Exercise:
Pull each line holding "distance" out of the entries below.

Segment Open

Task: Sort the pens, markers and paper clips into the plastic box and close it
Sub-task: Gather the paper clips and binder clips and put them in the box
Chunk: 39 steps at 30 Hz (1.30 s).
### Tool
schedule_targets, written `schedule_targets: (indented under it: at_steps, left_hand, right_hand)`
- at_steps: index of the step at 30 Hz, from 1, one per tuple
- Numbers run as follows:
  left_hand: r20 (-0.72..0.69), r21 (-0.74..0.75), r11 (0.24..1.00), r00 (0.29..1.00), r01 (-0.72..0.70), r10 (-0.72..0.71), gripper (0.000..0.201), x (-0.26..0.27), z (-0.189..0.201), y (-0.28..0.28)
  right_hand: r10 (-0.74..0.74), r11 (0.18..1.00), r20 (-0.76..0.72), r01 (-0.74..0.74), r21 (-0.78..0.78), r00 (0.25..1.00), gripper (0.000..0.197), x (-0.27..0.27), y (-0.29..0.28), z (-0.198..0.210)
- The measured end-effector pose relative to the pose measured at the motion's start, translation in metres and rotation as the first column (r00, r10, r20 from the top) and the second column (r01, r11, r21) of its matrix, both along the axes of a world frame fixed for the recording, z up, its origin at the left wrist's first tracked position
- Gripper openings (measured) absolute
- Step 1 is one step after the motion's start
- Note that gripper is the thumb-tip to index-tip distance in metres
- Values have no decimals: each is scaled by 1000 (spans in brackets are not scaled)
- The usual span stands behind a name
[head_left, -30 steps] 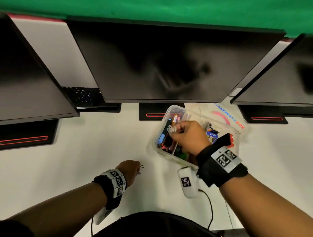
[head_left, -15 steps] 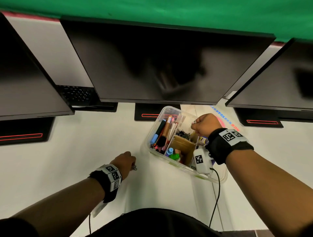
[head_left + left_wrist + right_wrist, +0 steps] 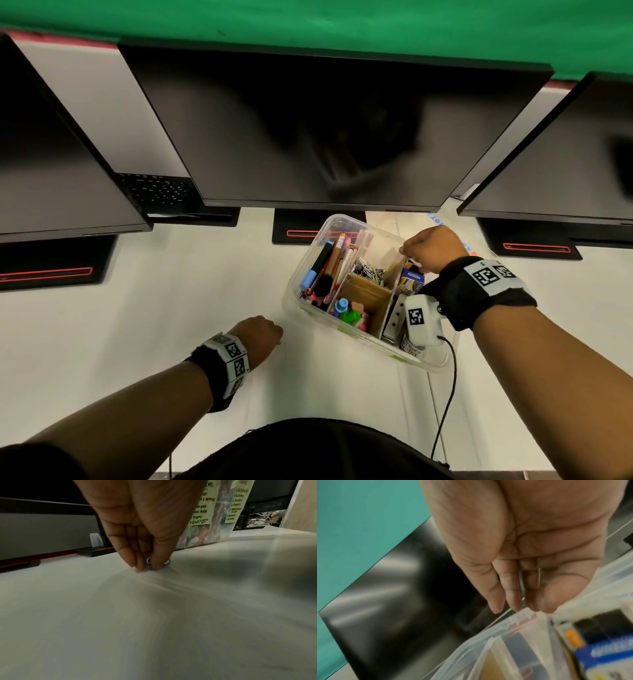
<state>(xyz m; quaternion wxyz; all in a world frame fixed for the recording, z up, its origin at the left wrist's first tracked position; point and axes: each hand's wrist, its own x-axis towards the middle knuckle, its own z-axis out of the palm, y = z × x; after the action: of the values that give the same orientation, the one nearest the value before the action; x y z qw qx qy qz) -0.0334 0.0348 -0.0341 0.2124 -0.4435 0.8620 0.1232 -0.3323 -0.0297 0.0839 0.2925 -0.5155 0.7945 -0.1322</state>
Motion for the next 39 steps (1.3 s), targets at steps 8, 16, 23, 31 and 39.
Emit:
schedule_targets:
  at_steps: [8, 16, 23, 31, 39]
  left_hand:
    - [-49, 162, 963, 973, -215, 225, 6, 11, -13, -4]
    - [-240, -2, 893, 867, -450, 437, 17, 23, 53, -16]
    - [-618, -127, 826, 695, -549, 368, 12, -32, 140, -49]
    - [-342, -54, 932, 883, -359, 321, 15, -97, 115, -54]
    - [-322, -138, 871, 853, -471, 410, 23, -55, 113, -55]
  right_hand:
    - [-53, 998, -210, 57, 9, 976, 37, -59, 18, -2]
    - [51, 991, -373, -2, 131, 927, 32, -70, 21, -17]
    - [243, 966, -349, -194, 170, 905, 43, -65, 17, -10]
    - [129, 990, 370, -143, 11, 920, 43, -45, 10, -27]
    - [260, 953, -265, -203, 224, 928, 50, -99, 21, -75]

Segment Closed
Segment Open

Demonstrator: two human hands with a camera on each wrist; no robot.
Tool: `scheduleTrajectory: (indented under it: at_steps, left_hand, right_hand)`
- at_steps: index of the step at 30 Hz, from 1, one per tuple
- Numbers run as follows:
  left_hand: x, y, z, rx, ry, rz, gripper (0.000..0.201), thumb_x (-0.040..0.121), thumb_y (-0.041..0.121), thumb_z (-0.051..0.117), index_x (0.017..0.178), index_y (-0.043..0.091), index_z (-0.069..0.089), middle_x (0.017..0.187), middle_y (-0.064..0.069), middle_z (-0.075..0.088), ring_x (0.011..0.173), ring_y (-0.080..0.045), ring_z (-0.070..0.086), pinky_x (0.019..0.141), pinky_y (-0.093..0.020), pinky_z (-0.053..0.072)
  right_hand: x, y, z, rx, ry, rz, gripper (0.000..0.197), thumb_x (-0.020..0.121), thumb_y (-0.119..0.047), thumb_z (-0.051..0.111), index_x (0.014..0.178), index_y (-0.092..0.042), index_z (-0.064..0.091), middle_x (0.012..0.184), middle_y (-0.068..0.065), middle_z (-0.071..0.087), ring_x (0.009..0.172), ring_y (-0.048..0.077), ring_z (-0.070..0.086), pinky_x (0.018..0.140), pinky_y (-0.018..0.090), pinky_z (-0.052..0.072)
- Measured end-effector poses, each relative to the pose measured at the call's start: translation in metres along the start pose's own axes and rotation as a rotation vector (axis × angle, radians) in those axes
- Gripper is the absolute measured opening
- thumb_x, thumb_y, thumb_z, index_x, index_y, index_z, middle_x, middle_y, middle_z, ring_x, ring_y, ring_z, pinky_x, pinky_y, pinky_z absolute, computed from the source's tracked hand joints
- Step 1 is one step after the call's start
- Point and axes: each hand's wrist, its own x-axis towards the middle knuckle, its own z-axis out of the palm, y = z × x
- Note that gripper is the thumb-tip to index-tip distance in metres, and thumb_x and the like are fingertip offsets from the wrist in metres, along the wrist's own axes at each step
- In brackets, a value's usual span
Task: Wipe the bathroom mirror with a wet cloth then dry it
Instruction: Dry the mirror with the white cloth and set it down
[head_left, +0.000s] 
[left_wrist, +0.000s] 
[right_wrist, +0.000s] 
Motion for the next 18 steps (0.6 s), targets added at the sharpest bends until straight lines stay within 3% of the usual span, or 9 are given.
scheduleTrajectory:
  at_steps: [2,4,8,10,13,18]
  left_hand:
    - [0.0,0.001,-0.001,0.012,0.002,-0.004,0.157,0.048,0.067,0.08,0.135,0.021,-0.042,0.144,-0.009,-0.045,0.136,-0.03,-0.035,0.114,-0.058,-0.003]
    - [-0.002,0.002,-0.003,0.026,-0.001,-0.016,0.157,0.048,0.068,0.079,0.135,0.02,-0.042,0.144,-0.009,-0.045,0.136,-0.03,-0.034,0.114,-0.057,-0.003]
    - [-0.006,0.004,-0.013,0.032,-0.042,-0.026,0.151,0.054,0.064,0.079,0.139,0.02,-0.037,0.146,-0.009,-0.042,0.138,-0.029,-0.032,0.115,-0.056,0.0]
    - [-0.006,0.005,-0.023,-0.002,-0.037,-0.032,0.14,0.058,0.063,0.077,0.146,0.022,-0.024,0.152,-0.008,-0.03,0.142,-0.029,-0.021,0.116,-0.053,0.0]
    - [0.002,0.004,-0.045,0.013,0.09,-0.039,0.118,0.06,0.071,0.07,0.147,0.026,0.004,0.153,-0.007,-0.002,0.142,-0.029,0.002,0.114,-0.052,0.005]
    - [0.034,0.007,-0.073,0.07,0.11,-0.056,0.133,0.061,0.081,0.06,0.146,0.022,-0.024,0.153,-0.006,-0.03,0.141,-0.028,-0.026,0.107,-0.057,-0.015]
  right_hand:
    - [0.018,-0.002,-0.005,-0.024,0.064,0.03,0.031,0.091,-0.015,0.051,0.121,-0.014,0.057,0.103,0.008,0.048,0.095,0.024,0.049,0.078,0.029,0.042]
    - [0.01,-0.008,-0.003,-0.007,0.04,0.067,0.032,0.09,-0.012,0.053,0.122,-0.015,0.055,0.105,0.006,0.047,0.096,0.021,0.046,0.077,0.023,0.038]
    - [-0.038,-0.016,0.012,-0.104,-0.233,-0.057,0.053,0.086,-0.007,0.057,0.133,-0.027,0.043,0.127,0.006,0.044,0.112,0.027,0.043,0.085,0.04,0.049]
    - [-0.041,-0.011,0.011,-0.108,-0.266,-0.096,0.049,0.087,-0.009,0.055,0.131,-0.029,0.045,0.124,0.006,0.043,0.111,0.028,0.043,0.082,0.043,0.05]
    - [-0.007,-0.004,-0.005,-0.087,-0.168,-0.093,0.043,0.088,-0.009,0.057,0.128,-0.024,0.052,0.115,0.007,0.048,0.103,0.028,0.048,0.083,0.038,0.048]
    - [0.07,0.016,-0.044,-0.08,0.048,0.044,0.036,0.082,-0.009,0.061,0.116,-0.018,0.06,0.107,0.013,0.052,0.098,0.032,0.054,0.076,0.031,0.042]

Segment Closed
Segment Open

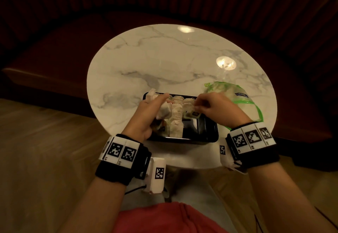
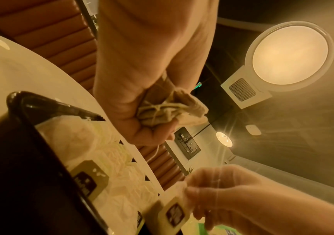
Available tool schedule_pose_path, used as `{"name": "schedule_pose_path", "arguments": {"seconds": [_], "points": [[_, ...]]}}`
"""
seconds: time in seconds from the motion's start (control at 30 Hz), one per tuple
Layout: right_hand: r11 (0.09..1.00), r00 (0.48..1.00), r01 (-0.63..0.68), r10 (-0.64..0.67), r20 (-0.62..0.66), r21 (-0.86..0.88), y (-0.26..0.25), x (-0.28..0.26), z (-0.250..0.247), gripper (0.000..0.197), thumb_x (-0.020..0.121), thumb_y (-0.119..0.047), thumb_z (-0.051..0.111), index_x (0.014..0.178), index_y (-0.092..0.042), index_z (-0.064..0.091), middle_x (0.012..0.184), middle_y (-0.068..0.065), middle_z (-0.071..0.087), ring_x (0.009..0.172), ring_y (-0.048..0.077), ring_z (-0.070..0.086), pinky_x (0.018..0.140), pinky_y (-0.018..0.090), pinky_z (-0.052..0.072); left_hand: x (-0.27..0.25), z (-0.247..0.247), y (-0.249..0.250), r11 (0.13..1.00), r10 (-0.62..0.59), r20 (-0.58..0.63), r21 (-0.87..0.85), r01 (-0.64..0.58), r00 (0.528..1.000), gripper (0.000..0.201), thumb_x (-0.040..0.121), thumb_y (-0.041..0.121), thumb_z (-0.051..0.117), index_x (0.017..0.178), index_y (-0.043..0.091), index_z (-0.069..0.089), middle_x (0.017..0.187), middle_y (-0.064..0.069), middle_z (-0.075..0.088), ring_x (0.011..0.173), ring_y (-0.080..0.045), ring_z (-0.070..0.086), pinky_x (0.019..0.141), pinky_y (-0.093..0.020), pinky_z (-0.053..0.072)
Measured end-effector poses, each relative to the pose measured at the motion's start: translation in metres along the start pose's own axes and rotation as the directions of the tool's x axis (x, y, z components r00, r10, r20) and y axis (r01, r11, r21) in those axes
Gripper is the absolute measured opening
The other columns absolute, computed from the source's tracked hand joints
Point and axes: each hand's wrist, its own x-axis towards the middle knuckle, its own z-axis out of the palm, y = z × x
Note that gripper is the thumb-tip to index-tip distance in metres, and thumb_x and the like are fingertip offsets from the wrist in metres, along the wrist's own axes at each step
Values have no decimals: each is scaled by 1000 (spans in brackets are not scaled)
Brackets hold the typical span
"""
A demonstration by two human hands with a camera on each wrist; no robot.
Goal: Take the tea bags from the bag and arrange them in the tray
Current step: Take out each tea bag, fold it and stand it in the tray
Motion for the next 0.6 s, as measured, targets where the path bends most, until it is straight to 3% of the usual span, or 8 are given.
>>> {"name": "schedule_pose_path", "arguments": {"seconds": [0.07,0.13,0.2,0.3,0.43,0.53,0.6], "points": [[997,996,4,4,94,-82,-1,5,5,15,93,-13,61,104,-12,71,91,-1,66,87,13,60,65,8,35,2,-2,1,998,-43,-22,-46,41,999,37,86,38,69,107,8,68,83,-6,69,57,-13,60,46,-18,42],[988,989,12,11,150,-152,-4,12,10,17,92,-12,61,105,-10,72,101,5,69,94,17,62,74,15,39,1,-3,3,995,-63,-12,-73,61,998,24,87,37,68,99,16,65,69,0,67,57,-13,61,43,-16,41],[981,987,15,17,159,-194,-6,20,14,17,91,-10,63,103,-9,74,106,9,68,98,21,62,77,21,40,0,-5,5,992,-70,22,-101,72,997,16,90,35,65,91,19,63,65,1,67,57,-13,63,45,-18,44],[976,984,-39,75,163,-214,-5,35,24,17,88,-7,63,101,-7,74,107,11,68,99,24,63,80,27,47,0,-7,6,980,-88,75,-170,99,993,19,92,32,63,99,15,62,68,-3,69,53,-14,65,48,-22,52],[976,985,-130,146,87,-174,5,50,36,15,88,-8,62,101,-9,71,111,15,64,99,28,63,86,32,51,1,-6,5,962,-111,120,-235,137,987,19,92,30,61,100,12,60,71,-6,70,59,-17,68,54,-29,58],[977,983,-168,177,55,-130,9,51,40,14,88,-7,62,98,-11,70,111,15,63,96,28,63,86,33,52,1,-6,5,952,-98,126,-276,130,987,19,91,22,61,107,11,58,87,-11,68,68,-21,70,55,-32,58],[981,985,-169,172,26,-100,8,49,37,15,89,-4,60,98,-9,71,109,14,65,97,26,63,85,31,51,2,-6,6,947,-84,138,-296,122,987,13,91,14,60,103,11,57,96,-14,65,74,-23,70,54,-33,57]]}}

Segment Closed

Response:
- Note that gripper is the thumb-tip to index-tip distance in metres
- Note that gripper is the thumb-tip to index-tip distance in metres, and thumb_x and the like are fingertip offsets from the wrist in metres, along the wrist's own axes at each step
Note that gripper is the thumb-tip to index-tip distance in metres, and thumb_x and the like are fingertip offsets from the wrist in metres, along the wrist's own axes at each step

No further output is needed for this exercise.